• EXERCISE:
Write out the data exactly as given, dropping every picture.

• DATA SHOWN:
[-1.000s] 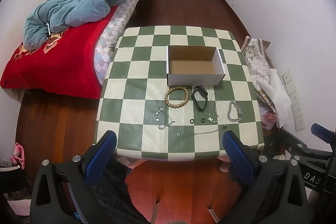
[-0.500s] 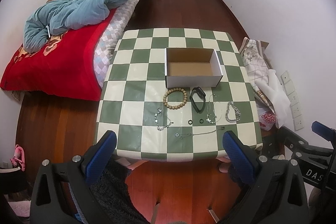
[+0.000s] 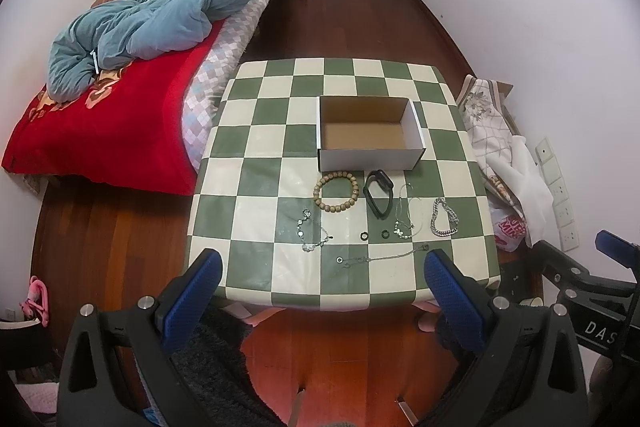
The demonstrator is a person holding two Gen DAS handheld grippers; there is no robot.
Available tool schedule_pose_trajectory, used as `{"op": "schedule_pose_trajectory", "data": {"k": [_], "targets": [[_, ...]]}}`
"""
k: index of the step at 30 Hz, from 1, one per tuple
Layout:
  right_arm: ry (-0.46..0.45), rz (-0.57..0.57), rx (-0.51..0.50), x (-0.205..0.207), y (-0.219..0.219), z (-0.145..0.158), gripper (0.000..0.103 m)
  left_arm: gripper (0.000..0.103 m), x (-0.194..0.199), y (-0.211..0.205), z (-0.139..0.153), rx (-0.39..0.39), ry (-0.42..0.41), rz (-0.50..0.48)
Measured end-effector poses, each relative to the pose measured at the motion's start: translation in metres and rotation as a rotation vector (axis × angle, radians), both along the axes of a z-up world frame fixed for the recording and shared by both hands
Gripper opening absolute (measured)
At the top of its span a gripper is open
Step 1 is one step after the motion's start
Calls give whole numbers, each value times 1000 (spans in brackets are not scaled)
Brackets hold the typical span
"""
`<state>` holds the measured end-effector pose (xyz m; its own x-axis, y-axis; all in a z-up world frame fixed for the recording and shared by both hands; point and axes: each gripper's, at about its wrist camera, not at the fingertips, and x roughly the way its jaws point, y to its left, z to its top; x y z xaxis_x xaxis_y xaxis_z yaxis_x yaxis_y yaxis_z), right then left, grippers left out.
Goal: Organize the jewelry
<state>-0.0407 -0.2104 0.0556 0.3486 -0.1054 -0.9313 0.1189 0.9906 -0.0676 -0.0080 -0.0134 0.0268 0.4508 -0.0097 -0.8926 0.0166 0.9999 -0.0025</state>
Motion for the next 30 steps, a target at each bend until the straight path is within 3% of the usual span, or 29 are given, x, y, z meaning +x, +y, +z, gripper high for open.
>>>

• RESULT OF THIS TASK:
[-1.000s] 
[-0.500s] 
[+0.000s] 
The demonstrator is a person holding two Gen DAS handheld grippers; there is no robot.
Available tool schedule_pose_trajectory, used as `{"op": "schedule_pose_trajectory", "data": {"k": [_], "targets": [[_, ...]]}}`
"""
k: index of the step at 30 Hz, from 1, one per tuple
Layout:
  right_arm: ry (-0.46..0.45), rz (-0.57..0.57), rx (-0.51..0.50), x (-0.205..0.207), y (-0.219..0.219), z (-0.145..0.158), gripper (0.000..0.103 m)
  left_arm: gripper (0.000..0.103 m), x (-0.194..0.199), y (-0.211..0.205), z (-0.139..0.153), rx (-0.39..0.39), ry (-0.42..0.41), rz (-0.50..0.48)
Measured end-effector poses, each relative to the pose measured at the motion's start: translation in metres and rotation as a rotation vector (axis × angle, radians), both along the axes of a z-up world frame fixed for the recording and shared by both hands
Gripper opening absolute (measured)
At the top of its span a gripper is open
Step 1 is one step after the motion's start
Calls give whole numbers, each value times 1000 (spans in brackets are not scaled)
Brackets hold the typical span
"""
`<state>` holds the measured end-effector pose (xyz m; its own x-axis, y-axis; all in a z-up world frame fixed for the recording and shared by both hands; point and axes: each gripper's, at about its wrist camera, not at the fingertips, and x roughly the way its jaws point, y to its left, z to its top; x y z xaxis_x xaxis_y xaxis_z yaxis_x yaxis_y yaxis_z), right then left, grippers left out.
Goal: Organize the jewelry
<state>-0.0407 -0.2104 0.0556 0.3486 -0.1054 -0.9313 0.1189 0.9906 -0.0676 -0.0080 -0.0134 0.0268 0.4508 -0.0097 -0.8926 0.0166 0.9999 -0.0025</state>
Motion for the next 30 steps, a target at each bend until the straight path is within 3% of the usual span, or 29 are given, x, y, z meaning +x, +y, +z, gripper high for open.
>>>

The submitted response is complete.